Considerando o mesmo desenho do estudo anterior, apresentado pela diretora da Anistia Internacional, em que os níveis de transmissão do coronavírus são reduzidos em 40% a partir da implementação de medidas não farmacológicas, é possível calcular que mais de 220 mil vidas seriam poupadas desse excedente registrado em 2020 e 2021.
Vale ponderar, no entanto, que essa é uma projeção e, mesmo com toda essa riqueza de detalhes, os responsáveis pela plataforma consideram complicado calcular quantas dessas vítimas poderiam realmente ter sido poupadas.
Num artigo que analisa esse mar de informações, o cardiologista Luis Correia, professor da Escola Bahiana de Medicina e consultor do Conass, escreveu sobre as incertezas e as dificuldades em determinar esses números.
“Devemos ser científicos, e reconhecer nossa incerteza. Na falta do contrafactual (um Brasil melhor para compararmos com o atual), não sabemos ao certo o quanto desse excesso de 22% de mortalidade poderia ter sido evitado. Só podemos imaginar”, raciocina.
À época da publicação, a taxa semanal de excesso de mortalidade no Brasil estava em 22%, como mencionado por Correia. Duas semanas depois, esse índice bateu os 83%, que é um nível altíssimo.
“Esses números são suficientes para concluirmos que estamos em uma situação extrema, e, para situações extremas, não podemos usar de atitudes ou posicionamentos medíocres”, finaliza o médico.
Números e projeções
O engenheiro Miguel Buelta, professor titular da Escola Politécnica da USP, concorda com a dificuldade em fazer recortes e suposições com base nesses dados e projeções baseadas em cenários hipotéticos, como a existência de políticas públicas mais efetivas no Brasil atual.

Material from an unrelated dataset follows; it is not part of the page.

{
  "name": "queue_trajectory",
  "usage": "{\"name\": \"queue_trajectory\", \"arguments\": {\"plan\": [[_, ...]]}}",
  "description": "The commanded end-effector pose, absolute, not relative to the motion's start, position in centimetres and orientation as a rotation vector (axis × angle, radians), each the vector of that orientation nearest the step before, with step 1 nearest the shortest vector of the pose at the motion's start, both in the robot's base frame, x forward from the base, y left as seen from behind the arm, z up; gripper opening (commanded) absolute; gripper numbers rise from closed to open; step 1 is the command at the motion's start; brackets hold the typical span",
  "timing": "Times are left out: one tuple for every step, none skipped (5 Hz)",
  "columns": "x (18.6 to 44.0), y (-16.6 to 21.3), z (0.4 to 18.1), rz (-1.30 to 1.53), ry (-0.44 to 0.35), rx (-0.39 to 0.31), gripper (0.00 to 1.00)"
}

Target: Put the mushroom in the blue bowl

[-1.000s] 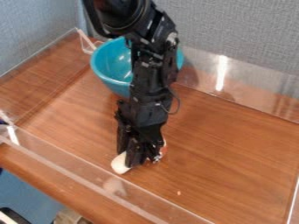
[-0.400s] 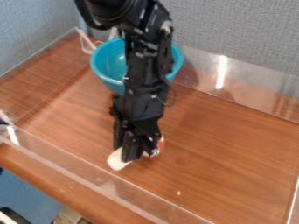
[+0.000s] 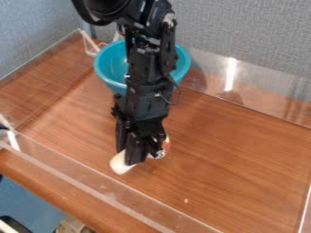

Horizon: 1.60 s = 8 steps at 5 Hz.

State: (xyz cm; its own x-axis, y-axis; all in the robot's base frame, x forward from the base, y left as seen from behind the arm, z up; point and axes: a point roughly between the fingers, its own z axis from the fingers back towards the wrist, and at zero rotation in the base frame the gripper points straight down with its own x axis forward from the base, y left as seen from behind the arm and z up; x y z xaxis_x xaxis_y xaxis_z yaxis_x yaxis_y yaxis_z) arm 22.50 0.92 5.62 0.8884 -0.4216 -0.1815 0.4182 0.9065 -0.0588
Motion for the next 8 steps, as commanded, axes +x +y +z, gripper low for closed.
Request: {"name": "queue_trajectory", "arguments": {"plan": [[23.1,1.0,7.3,-0.435,0.126,-0.013,0.00],[23.1,0.9,7.5,-0.433,0.120,-0.017,0.00],[23.0,0.7,7.7,-0.430,0.117,-0.023,0.00],[22.9,0.5,7.8,-0.428,0.115,-0.027,0.00],[22.8,0.4,7.7,-0.427,0.116,-0.031,0.00],[22.8,0.2,7.5,-0.426,0.118,-0.036,0.00],[22.7,0.0,7.4,-0.425,0.122,-0.040,0.00],[22.6,-0.1,7.3,-0.424,0.125,-0.044,0.00]]}}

“Por mais que todo esse trabalho seja importante, nós sempre levamos em conta nos nossos cálculos algumas hipóteses. Se isso, isso e isso tivesse acontecido, o cenário seria diferente”, exemplifica.
“E diante de tantas possibilidades, é de se esperar que a resposta encontrada não seja exata e varie consideravelmente”, pontua.
É por isso que algumas estimativas falam em 400 mil, outras em 120 mil… O parâmetro e os fatores analisados podem interferir nos números obtidos.
O próprio Buelta, inclusive, foi o revisor de um artigo da Rede Análise Covid que tentou estimar quantas mortes poderiam ter sido evitadas na segunda onda, que acometeu o país durante boa parte do primeiro semestre de 2021.
Para encontrar um denominador comum, os investigadores compararam os dados brasileiros com os de outros quatro lugares: Argentina, Equador, Chile e União Europeia.
Eles colocaram na balança não apenas as medidas não farmacológicas que já explicamos anteriormente, mas também o ritmo de vacinação contra a covid-19, uma vez que os primeiros imunizantes começaram a ser aplicados nos brasileiros a partir no início do ano.
A conclusão: 122 mil mortes poderiam ter sido evitadas, o que equivale a 44% de todos os óbitos registrados no período analisado.
Mais uma vez, o número parece estar em acordo com as demais análises feitas pelos outros grupos de pesquisa.
Mesmo diante de tantas incertezas e variáveis, a matemática e a epidemiologia trazem uma série de indicadores valiosos, que nos ajudam a entender como chegamos até aqui e para onde vamos.
Marinho, da Vital Strategies, entende que todas as observações e estatísticas deveriam servir, inclusive, para nos prepararmos melhor para o que virá pela frente, com uma terceira e possivelmente até uma quarta onda no Brasil.
“Com base na experiência dessa e de outras pandemias, teremos um novo aumento nos casos e mortes por covid-19 agora, nas próximas semanas. E isso vai se intensificar novamente no final do ano”, analisa.
“Resta saber o que faremos para que isso não aconteça”, completa a epidemiologista.